ADVANTAGES OF OSMOTIC DRUG DELIVERY SYSTEM • The delivery rate of zero-order (which is most desirable) is achievable with osmotic systems. • Delivery may be delayed or pulsed, if desired. • For oral osmotic systems, drug release is independent of gastric pH and hydrodynamic conditions which is mainly attributed to the unique properties of semipermeable membrane (SPM) employed in coating of osmotic formulations.
Graph shows nifedipine release from push pull osmotic pump in artificial gastric and intestinal fluid. The release profile for both media are similar and not affected by pH.

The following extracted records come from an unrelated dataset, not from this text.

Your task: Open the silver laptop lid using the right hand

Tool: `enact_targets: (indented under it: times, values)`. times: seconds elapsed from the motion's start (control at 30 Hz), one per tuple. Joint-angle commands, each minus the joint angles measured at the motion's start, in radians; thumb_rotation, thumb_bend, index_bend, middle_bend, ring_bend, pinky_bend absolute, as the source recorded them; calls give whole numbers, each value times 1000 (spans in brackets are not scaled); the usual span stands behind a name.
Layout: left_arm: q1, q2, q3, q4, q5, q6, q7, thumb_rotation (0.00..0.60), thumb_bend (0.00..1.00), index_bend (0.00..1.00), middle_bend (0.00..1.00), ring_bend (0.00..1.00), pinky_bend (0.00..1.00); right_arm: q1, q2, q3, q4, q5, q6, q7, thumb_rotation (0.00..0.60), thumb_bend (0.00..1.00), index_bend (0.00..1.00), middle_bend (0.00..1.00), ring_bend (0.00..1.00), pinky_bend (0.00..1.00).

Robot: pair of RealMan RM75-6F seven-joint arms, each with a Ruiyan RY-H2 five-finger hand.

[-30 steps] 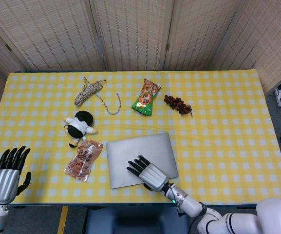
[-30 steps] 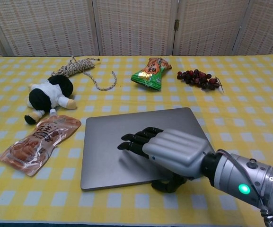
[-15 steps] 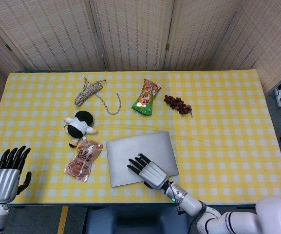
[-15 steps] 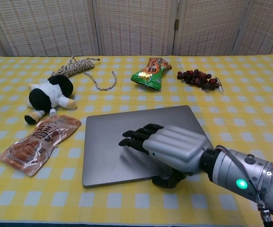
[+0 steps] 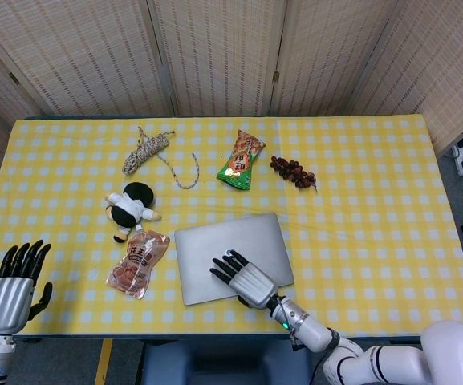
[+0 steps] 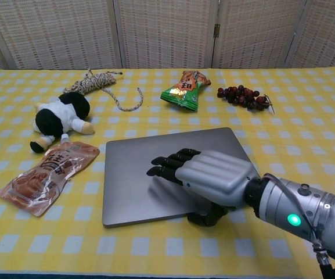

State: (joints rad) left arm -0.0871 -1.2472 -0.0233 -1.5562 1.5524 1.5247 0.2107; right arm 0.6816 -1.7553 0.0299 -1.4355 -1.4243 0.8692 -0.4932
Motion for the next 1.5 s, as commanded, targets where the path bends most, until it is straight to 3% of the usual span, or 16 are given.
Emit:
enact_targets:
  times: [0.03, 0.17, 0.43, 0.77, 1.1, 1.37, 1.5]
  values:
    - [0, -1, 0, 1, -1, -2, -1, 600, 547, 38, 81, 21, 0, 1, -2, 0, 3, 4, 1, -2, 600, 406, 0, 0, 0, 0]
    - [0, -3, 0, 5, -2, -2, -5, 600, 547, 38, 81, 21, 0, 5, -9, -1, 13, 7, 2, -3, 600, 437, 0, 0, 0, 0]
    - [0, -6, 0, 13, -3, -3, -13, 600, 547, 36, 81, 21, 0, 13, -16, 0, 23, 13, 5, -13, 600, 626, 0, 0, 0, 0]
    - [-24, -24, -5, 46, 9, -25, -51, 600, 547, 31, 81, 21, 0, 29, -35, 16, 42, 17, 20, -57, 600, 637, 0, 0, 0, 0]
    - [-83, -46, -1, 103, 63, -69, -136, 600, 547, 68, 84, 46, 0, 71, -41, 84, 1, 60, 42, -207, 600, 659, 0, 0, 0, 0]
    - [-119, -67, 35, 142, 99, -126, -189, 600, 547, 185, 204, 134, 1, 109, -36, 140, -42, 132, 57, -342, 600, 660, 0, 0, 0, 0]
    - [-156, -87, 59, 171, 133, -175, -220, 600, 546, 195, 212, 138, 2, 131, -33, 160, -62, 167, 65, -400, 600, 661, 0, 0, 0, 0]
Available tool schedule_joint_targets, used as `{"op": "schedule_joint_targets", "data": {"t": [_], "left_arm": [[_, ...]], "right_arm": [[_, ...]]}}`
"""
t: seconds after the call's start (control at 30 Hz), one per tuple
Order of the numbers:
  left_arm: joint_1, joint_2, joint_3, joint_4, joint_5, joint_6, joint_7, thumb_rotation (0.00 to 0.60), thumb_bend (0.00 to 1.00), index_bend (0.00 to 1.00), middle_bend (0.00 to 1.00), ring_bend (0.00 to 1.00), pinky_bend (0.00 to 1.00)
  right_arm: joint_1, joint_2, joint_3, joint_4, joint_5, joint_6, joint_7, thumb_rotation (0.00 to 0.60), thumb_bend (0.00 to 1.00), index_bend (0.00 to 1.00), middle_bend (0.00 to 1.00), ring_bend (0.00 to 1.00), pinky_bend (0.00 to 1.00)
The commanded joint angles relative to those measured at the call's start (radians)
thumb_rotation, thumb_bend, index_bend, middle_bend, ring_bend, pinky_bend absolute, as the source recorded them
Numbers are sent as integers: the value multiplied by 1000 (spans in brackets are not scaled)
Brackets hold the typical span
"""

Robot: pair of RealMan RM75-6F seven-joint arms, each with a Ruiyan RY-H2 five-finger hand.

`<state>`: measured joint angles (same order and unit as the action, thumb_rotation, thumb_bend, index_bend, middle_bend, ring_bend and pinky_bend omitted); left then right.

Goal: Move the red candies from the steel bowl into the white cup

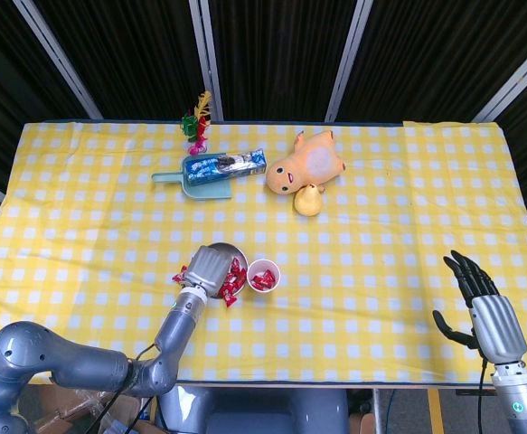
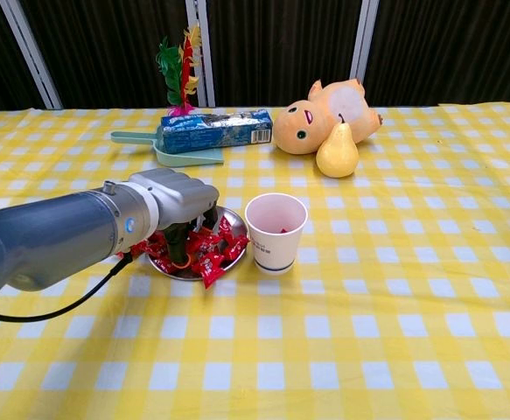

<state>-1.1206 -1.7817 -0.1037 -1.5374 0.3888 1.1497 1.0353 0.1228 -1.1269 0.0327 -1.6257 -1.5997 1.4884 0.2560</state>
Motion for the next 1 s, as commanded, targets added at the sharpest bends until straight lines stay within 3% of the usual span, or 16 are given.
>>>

ADVANTAGES • Higher release rates are possible with osmotic systems compared with conventional diffusion-controlled drug delivery systems. • The release rate of osmotic systems is highly predictable and can be programmed by modulating the release control parameters. • A high degree of in vivo–in vitro correlation (IVIVC) is obtained in osmotic systems because the factors that are responsible for causing differences in release profile in vitro and in vivo (e.g., agitation, variable pH) affect these systems to a much lesser extent.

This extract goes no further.